Opinión

Una derrota histórica

Sánchez ha cedido a todas las exigencias de los golpistas para estar en Moncloa un rato más

El mismo día que se aprobaban los indultos en Consejo de Ministros, un diario de gran tirada publicaba una tribuna equiparando a Sánchez con Azaña y Ortega. En su afán defensivo, los autores del texto olvidaban las enseñanzas de la historia. Azaña creyó en ERC para forjar un “nuevo país”, apoyó el Estatuto, vinculó la República con los nacionalistas, y lo defraudaron. En 1937 se dio cuenta de su error, y denunció “las pruebas de insolidaridad y desapego -escribió-, de hostilidad, de chantajismo” de la Generalitat, sus intentos de una “paz separada” con Franco, y su deslealtad a la República y a la democracia. Azaña llegó a escribir que si los españoles, vista la actitud de ERC, hubieran podido decidir entre una “federación de repúblicas” y un “régimen centralista”, la “inmensa mayoría” elegiría la segunda. No merece la pena aludir al significativo silencio de Ortega tras su declaración de la “conllevancia”.

Adolfo Suárez firmó el decreto para restablecer el autogobierno en Cataluña en octubre de 1977, y nombró presidente provisional a Josep Tarradellas, de ERC. Todos apoyaron un Estatuto catalán, menos Alianza Popular. Era otra época. Los socialistas eran la primera fuerza en Cataluña, y los comunistas la segunda. Incluso el Partido Andalucista tuvo representación en el Parlament. Todo parecía feliz hasta que Tarradellas dijo en 1980: “Yo de enanos y corruptos no hablo”, en referencia Jordi Pujol, a quien atribuía también con acierto una intención independentista.

Suárez cometió el error que luego repitieron el PSOE y el PP durante décadas: confundir Cataluña con el nacionalismo catalán y permitir, en consecuencia, la inmersión lingüística para excluir lo español, la colonización del Estado, los medios, la educación y la cultura.
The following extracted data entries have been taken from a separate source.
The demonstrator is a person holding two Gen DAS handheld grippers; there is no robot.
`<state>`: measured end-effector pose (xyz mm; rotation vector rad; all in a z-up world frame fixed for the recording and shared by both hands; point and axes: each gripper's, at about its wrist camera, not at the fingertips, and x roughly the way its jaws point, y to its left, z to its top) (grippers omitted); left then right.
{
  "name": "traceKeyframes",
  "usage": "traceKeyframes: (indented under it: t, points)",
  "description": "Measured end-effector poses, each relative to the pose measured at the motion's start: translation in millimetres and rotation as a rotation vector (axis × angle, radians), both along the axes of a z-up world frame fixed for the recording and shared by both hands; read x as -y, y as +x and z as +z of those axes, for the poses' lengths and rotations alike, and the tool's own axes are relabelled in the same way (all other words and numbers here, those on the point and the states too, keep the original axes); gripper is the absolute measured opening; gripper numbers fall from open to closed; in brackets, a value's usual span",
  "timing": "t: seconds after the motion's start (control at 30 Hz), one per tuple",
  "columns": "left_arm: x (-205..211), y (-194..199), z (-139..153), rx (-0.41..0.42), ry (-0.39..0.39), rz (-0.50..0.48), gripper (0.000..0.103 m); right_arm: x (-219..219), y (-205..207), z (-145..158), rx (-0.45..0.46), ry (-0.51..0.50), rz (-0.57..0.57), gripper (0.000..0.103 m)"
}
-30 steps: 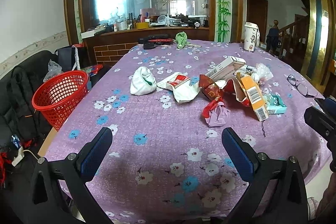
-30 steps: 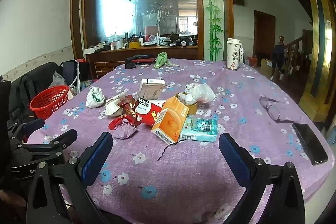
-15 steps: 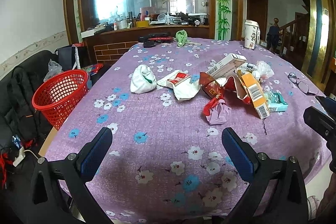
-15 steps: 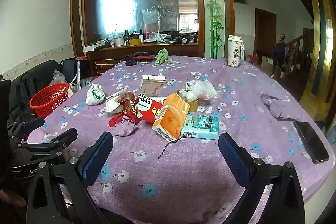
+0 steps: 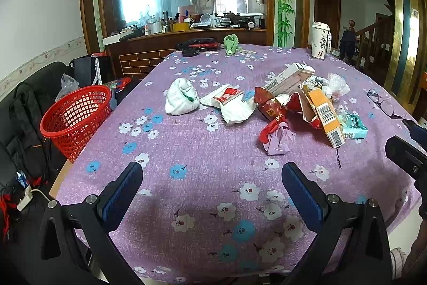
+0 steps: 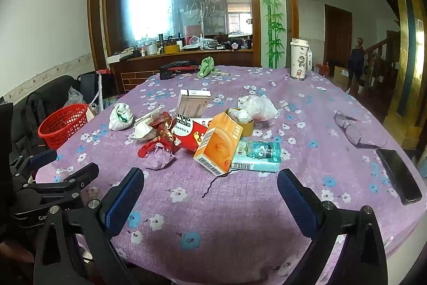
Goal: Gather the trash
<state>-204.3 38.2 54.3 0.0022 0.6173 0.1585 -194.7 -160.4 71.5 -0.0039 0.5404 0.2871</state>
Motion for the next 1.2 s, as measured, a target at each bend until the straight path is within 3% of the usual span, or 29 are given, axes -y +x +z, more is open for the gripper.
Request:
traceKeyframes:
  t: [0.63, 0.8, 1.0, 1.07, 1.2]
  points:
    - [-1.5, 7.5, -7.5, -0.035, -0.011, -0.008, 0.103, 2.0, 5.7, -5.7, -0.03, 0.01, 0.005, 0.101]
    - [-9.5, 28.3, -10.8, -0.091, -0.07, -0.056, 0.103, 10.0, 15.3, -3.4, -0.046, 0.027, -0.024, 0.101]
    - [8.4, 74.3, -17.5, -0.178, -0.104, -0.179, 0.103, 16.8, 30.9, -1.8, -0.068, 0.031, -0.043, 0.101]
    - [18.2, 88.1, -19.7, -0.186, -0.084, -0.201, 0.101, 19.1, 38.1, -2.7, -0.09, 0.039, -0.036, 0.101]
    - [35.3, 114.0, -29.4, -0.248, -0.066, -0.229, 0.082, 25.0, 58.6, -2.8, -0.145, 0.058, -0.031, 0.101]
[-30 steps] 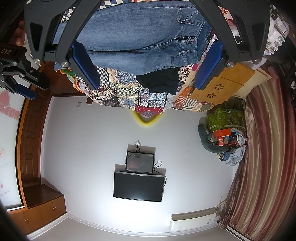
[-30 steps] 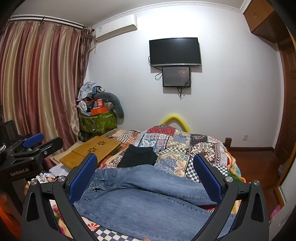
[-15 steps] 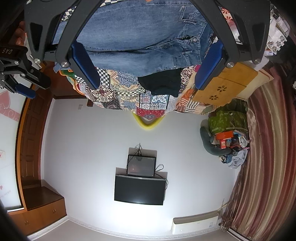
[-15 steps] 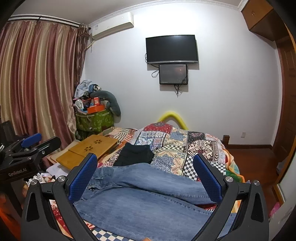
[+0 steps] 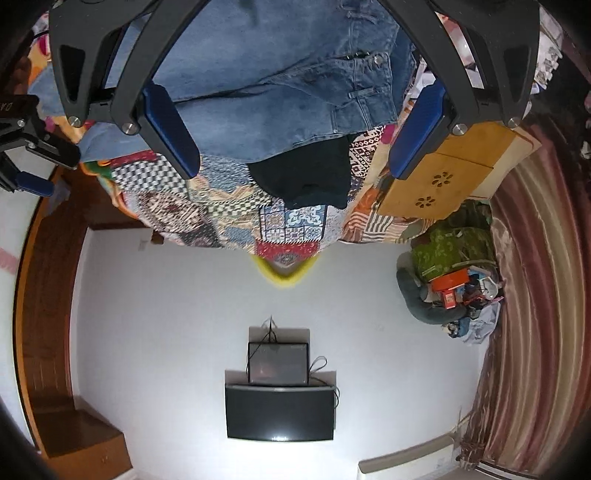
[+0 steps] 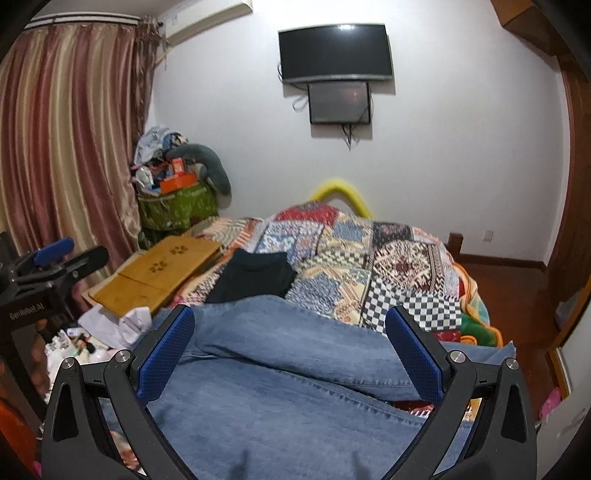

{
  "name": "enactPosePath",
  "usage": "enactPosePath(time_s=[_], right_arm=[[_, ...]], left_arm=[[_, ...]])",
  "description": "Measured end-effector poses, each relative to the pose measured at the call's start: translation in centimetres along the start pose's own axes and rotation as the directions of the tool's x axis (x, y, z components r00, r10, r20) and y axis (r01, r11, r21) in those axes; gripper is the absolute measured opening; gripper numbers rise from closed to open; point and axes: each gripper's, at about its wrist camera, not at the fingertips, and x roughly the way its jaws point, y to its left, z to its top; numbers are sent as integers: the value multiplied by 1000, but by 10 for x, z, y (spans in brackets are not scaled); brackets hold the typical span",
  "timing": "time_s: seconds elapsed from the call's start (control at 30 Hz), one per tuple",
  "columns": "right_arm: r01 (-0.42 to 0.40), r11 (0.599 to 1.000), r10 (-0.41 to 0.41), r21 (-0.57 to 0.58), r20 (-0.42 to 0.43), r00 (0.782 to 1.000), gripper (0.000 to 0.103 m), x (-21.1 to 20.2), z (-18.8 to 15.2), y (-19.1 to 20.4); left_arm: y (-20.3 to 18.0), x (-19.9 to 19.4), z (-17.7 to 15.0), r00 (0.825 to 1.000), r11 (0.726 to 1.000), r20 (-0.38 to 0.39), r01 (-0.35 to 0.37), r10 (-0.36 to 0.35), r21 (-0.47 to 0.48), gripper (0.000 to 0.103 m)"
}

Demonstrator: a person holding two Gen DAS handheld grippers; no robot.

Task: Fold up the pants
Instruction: 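Grasp the jeans waistband with the left tool while the right tool grasps the hem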

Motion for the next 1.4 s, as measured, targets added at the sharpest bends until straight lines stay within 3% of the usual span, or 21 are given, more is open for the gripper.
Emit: enactPosePath(time_s=[0.23,0.4,0.5,0.63,0.77,0.93,1.0,1.1,1.17,1.23,1.33,1.4], right_arm=[[34,999,-35,-12,-94,995,103,54,-3,-33],[37,999,-39,-16,-174,984,103,96,-1,-60],[20,1000,-21,-6,-235,972,103,122,-3,-74],[9,1000,-12,-9,-323,946,102,155,-12,-87],[-5,1000,-6,-27,-391,920,100,189,-25,-93],[-25,998,-7,-63,-463,886,100,227,-35,-100],[-61,995,17,-74,-490,872,99,240,-38,-100],[-130,988,67,-82,-535,842,92,262,-42,-98],[-177,981,99,-82,-572,814,82,276,-47,-96],[-210,977,146,-43,-580,801,78,283,-48,-97],[-260,965,224,32,-618,753,59,294,-49,-98],[-280,959,240,36,-623,744,46,295,-50,-93]], left_arm=[[29,79,0,995,999,-87,-41,40,-3,103],[65,149,-8,972,997,-220,-79,80,12,103],[88,190,-22,946,997,-317,-82,76,-6,103],[113,234,-51,898,993,-430,-114,95,-20,91],[137,273,-86,831,985,-548,-158,97,-66,88],[147,313,-125,725,983,-687,-153,44,-98,64],[144,324,-136,692,985,-721,-136,20,-103,60],[141,335,-144,671,985,-741,-131,7,-109,59],[139,337,-146,663,985,-748,-129,2,-111,59],[138,341,-145,657,985,-754,-124,-9,-120,56],[139,340,-142,654,984,-756,-113,-30,-137,42],[137,343,-140,653,983,-757,-123,-22,-135,37]])
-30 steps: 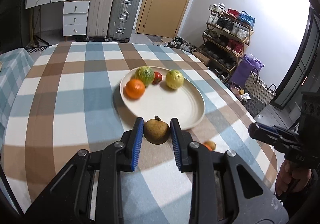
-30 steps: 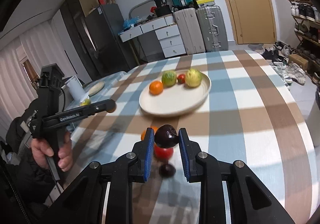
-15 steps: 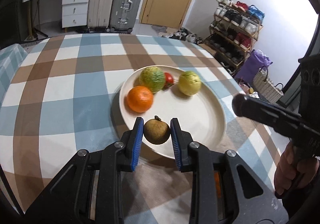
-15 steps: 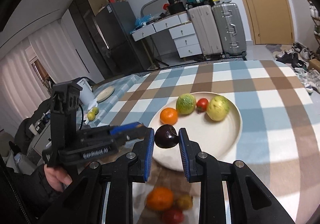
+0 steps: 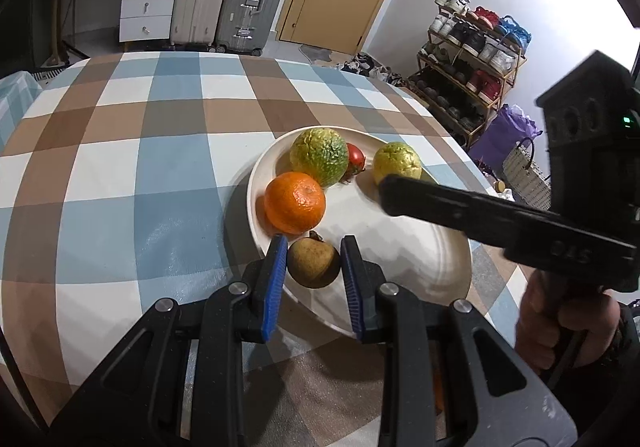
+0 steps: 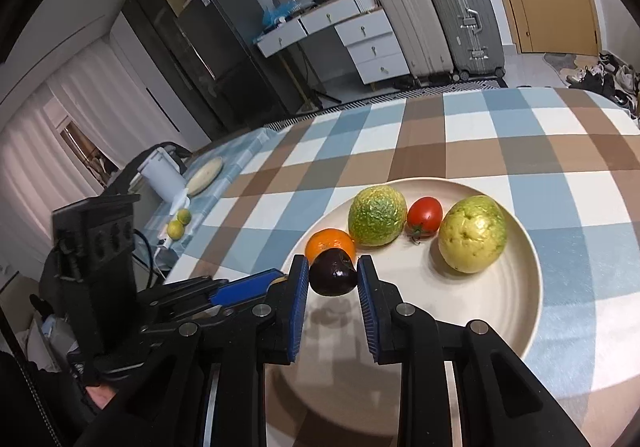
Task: Organize fruits
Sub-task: 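Carry the kiwi and dark plum onto the cream plate, then open both grippers on the plate and withdraw them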
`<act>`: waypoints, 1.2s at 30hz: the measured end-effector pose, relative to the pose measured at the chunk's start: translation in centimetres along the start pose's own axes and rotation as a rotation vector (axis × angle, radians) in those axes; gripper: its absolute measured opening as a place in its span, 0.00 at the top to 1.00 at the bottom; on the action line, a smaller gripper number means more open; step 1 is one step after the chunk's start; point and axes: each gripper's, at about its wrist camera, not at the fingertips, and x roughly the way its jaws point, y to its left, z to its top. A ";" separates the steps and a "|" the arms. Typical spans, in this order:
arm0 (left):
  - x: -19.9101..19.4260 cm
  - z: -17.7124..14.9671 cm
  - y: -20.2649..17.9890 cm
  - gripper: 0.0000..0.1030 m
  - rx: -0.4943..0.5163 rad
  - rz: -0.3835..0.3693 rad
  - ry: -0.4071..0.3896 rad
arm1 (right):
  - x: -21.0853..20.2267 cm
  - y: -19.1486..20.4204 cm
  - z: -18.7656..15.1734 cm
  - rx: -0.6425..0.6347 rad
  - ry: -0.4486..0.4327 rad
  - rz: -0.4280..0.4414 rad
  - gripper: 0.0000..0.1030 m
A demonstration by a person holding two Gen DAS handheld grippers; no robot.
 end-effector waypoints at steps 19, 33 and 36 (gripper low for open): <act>0.7 -0.2 0.0 0.76 0.011 -0.031 -0.009 | 4.0 -1.6 0.5 0.058 0.073 -0.042 0.75; -0.6 0.1 -0.5 0.36 0.019 -0.030 -0.063 | 1.3 -1.3 1.2 0.066 0.005 -0.014 0.47; -1.6 0.4 -0.7 0.34 0.013 -0.017 -0.088 | -1.2 -1.3 1.1 0.074 -0.046 -0.016 0.34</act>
Incluso se les regaló la etiqueta de “progresistas”.

A esa hegemonía ayudó un sistema electoral que concede escaños a quien concentra sus votos en unas circunscripciones, como los nacionalistas. Esto permitió que CiU y el PNV se convirtieran en minorías necesarias para que un Gobierno sumara mayorías en el Congreso. La sobrerrepresentación de quien no quiere el orden constitucional, lo desprecia y solo espera sacar el máximo rendimiento, sin sentido de Estado, sino con particularismo egoísta, trae problemas y abusos.

Pasqual Maragall, el socialista catalán, dijo en mayo de 2006 que Zapatero cometía el mismo error que sus antecesores: creer que los nacionalistas eran la única voz autorizada y legítima de Cataluña. Y eso que Zapatero había prometido que aceptaría el Estatuto que saliera del Parlamento catalán. Era la “conllevancia” orteguiana que completó con el azañista Pacto del Tinell: el pacto con los nacionalistas para excluir a la derecha de su proyecto de “nuevo país”. Los fantasmas de Azaña y Ortega se paseaban por la España autonómica.

En el referéndum de aquel Estatuto votó el 49% del censo, con un 73,9% a favor. En resumen: solo lo respaldó el 36% del electorado catalán. Luego llegó el Tribunal Constitucional, y en 2010 -¡Cuatro años después!- tumbó lo que de soberanista tenía, como la declaración de nación política o la asunción de todos los poderes del Estado. La sentencia fue la excusa para el inicio de las movilizaciones en 2012 exigiendo el “derecho a decidir”, que concluyó con el referéndum ilegal de 2014 y el golpe de 2017.

Sánchez podría argumentar la fe azañista en los nacionalistas catalanes, e incluso la conllevancia del filósofo madrileño, pero no cuela. Se presentó a las elecciones diciendo que no pactaría con los independentistas, que no decretaría indultos y que traería a Puigdemont para ser juzgado. Ahora ha cedido a todas las exigencias de los golpistas para estar en Moncloa un rato más: mesa bilateral e indultos para empezar a negociar la amnistía y el referéndum. Es una derrota histórica de la democracia española, como confesó Junqueras.